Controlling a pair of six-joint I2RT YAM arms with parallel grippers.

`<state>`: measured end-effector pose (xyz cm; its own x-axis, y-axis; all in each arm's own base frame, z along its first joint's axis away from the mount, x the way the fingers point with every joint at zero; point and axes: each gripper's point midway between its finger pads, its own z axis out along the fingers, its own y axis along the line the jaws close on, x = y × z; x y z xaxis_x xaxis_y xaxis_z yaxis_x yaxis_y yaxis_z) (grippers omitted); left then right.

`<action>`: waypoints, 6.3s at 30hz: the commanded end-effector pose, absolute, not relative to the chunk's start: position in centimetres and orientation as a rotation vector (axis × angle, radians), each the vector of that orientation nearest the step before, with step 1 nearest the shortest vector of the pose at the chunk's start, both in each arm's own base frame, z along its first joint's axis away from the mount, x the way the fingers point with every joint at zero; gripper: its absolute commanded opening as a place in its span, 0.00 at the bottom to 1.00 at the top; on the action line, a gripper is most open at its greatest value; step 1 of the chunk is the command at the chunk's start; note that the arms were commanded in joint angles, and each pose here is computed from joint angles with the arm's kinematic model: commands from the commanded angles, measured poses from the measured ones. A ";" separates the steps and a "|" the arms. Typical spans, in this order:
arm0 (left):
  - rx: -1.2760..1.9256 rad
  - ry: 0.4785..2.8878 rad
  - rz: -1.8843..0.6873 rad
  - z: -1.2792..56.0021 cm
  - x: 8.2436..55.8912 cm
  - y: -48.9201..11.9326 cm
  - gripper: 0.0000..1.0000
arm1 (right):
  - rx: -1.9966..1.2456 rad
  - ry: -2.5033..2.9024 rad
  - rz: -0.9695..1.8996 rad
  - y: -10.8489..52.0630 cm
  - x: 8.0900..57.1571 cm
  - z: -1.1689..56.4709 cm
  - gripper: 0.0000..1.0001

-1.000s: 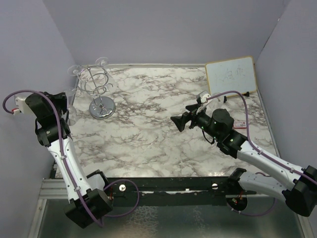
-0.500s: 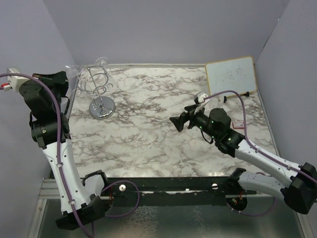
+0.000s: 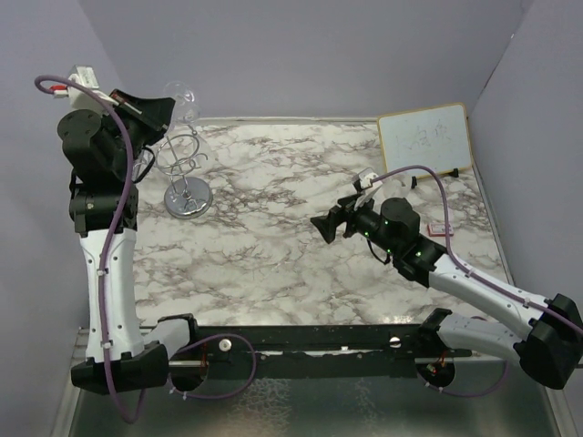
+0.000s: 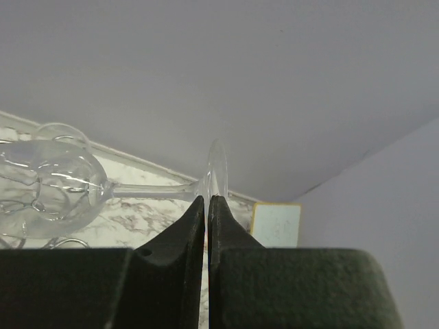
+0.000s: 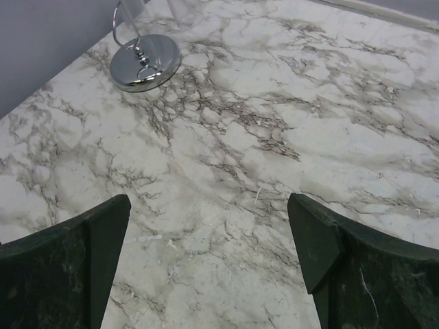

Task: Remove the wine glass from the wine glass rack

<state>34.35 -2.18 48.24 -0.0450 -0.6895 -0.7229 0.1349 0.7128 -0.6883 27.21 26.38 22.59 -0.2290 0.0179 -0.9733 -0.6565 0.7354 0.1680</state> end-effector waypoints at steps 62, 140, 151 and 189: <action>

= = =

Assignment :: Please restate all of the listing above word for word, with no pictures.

Written answer ::
Controlling a pair of six-joint I2RT YAM arms with parallel grippers.

`<state>`: measured end-effector pose (xyz cm; its own x-axis, y-axis; all in each arm's own base frame, z along its first joint's axis away from the mount, x the way the fingers point with every joint at zero; point and axes: each gripper's point midway between its finger pads, its own z axis out along the fingers, its own y axis along the line the jaws close on, x = y × z; x y z xaxis_x xaxis_y xaxis_z yaxis_x yaxis_y yaxis_z) (grippers omitted); left then right.

`<action>`: waypoints, 6.3s at 30hz: the commanded end-effector pose, absolute, not relative to the chunk's start: position in centimetres and orientation as a rotation vector (axis × angle, radians), each the vector of that orientation nearest the step before, with step 1 nearest the shortest vector of the pose at the chunk's start, both in each arm's own base frame, z along its first joint's axis away from the mount, x the way the fingers point with every joint at zero; gripper: its absolute commanded opening as a place in its span, 0.00 at the bottom to 1.00 at the top; on the action line, a gripper is most open at its greatest value; step 1 of the chunk is the command at the chunk's start; note that the arms were commanded in joint angles, and each pose here is computed from joint angles with the arm's kinematic model: commands from the commanded angles, measured poses from the measured ones. A ";" separates the steps and a "|" the arms. Typical spans, in this order:
arm0 (left):
  - rx: -1.2760..1.9256 rad
  - ry: 0.4785..2.8878 rad
  - rz: -1.8843..0.6873 rad
  - z: -1.2792..56.0021 cm
  - x: 8.2436..55.8912 cm
  - y: -48.9201..11.9326 cm
  - gripper: 0.0000..1.0000
arm1 (right):
  - rx: -1.9966..1.2456 rad
  - ry: -2.5033..2.9024 rad
  - rz: -0.9695..1.8996 rad
  - y: -10.8489..52.0630 cm
  - x: 8.0900..57.1571 cm
  - z: -1.1689..56.4709 cm
  - gripper: 0.0000..1.0001

-1.000s: 
-0.500s: 
+0.000s: 
+0.000s: 
+0.000s: 

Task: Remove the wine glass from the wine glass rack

<state>34.35 -2.18 48.24 -0.0450 -0.6895 -0.7229 0.1349 0.7128 -0.6883 27.21 26.38 22.59 -0.2290 0.0179 -0.9733 -0.6565 0.7354 0.1680</state> end-effector waypoints at steps 62, 140, 151 and 189: <action>

This finishes the exercise.